Temple becomes monk isolation centre
Wat Hong Rattanaram in Bangkok Yai district of the capital was yesterday transformed into a temple isolation centre for monks and nearby residents who have been infected with Covid-19.
With the growing number of infected monks and novices, it seemed beyond the capacity of Priest Hospital to provide sufficient beds. That led to the creation of the centre to ease the hospital's workload.
"Initially, the centre will focus on infected monks in Bangkok Yai and Thon Buri districts, as well as residents from adjacent communities. The centre may be expanded if there are more beds available," temple abbot Phra Tham Vachiramethi said yesterday.
The centre can handle green-coded patients with mild-to-no symptoms at its teaching building for monks with 71 beds, and its school building for general people with 48 beds, half of which are provided for women.
The setup of the centre has been assisted by the Public Health Ministry, the Bangkok Metropolitan Administration (BMA), the National Health Security Office (NHSO) and other agencies.
Many doctors have volunteered to take care of patients for free, the abbot said.
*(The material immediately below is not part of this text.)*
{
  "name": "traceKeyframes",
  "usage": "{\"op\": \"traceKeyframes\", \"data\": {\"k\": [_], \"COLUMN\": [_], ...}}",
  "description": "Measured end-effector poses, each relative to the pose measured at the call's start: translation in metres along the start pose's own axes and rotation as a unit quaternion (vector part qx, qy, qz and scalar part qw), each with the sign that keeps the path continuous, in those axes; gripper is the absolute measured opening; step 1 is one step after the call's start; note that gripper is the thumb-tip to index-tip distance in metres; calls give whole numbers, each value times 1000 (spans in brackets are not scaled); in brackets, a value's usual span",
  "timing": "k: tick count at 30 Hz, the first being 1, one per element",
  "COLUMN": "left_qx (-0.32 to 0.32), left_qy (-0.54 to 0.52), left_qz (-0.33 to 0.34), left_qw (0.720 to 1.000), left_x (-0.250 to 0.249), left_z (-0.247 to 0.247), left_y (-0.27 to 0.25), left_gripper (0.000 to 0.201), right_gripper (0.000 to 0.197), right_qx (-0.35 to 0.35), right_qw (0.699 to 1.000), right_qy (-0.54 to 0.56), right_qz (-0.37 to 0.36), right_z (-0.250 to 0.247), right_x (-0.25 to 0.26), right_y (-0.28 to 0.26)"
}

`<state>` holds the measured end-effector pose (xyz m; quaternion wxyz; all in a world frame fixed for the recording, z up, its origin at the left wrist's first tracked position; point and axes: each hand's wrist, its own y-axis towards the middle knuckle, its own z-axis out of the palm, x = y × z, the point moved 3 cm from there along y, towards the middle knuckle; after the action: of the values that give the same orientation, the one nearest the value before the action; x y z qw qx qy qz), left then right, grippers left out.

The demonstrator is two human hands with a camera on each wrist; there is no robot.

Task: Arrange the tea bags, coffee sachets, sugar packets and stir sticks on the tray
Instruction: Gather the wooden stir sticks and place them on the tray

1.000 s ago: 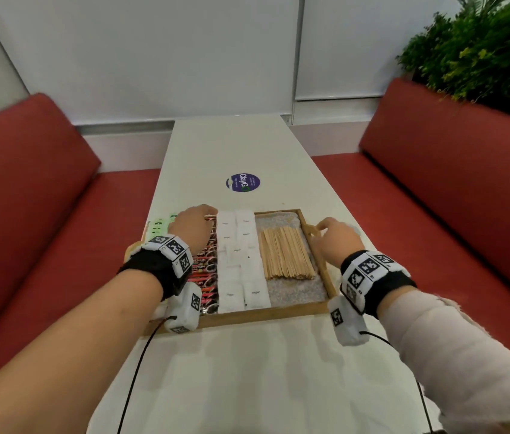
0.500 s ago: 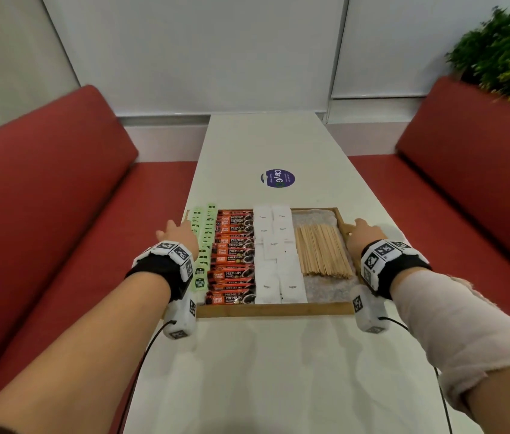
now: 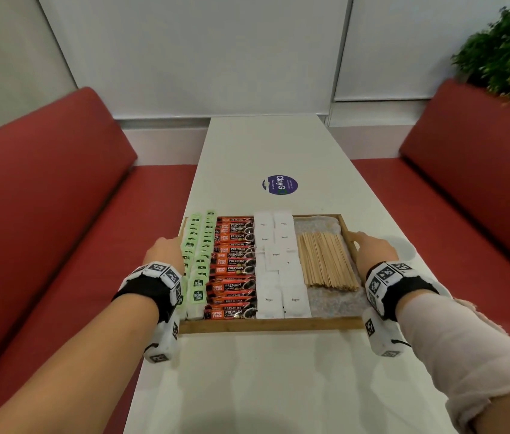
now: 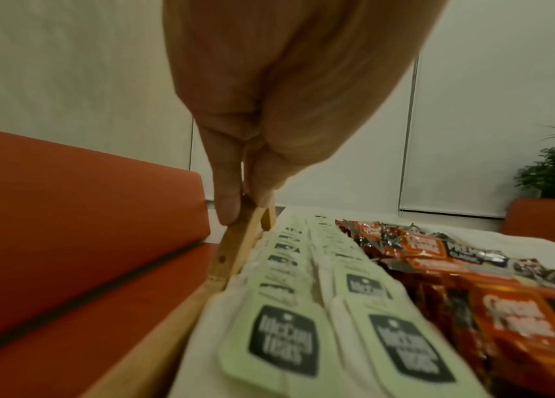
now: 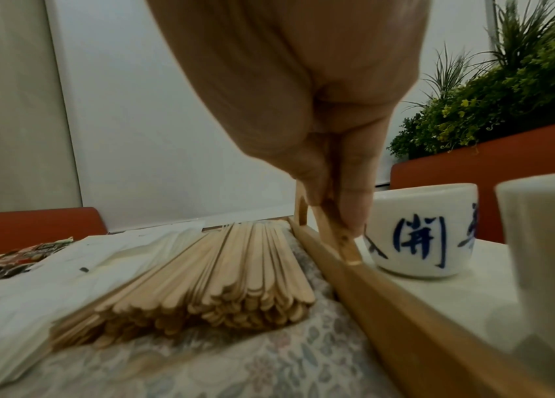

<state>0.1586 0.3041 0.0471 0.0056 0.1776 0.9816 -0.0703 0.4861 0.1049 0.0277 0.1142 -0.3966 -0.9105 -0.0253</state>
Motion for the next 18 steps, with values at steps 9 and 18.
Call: {"op": "traceKeyframes", "data": {"k": [9, 18], "left_qx": [2, -4], "left_qy": [-14, -23], "left_qz": [-22, -27], "left_qw": [1000, 999], "left_x": [-11, -23], "left_z": [2, -5], "left_y": [42, 85], "left_gripper": [42, 45], "right_gripper": [36, 36], "right_qx": [-16, -11], "right_qw": [1000, 1000], "right_qy": [-7, -5], "right_qz": [8, 4], "right_z": [3, 4], "right_x": [17, 28], "right_y": [46, 95]}}
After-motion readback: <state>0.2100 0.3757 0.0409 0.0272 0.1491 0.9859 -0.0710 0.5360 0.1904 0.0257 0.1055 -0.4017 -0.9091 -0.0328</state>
Dr Suksan Kittisupakorn, director of the BMA's Medical Service Department, said the temple is one of 64 isolation centres being run in Bangkok.
The BMA has planned to launch up to 70 centres, eight of which will be district field hospitals and 22 others will be in the form of semi-community isolation.
Patients who are not able to stay at home can ask to be treated at the community isolation centres.
When including the works of private and civil society sectors, the BMA will have about 10,000 beds at the centres across Bangkok, he said.
NHSO secretary-general Jadej Thammatacharee said the office will support charges for health public services, food, medications and medical equipment, as well as patients' medical expenses.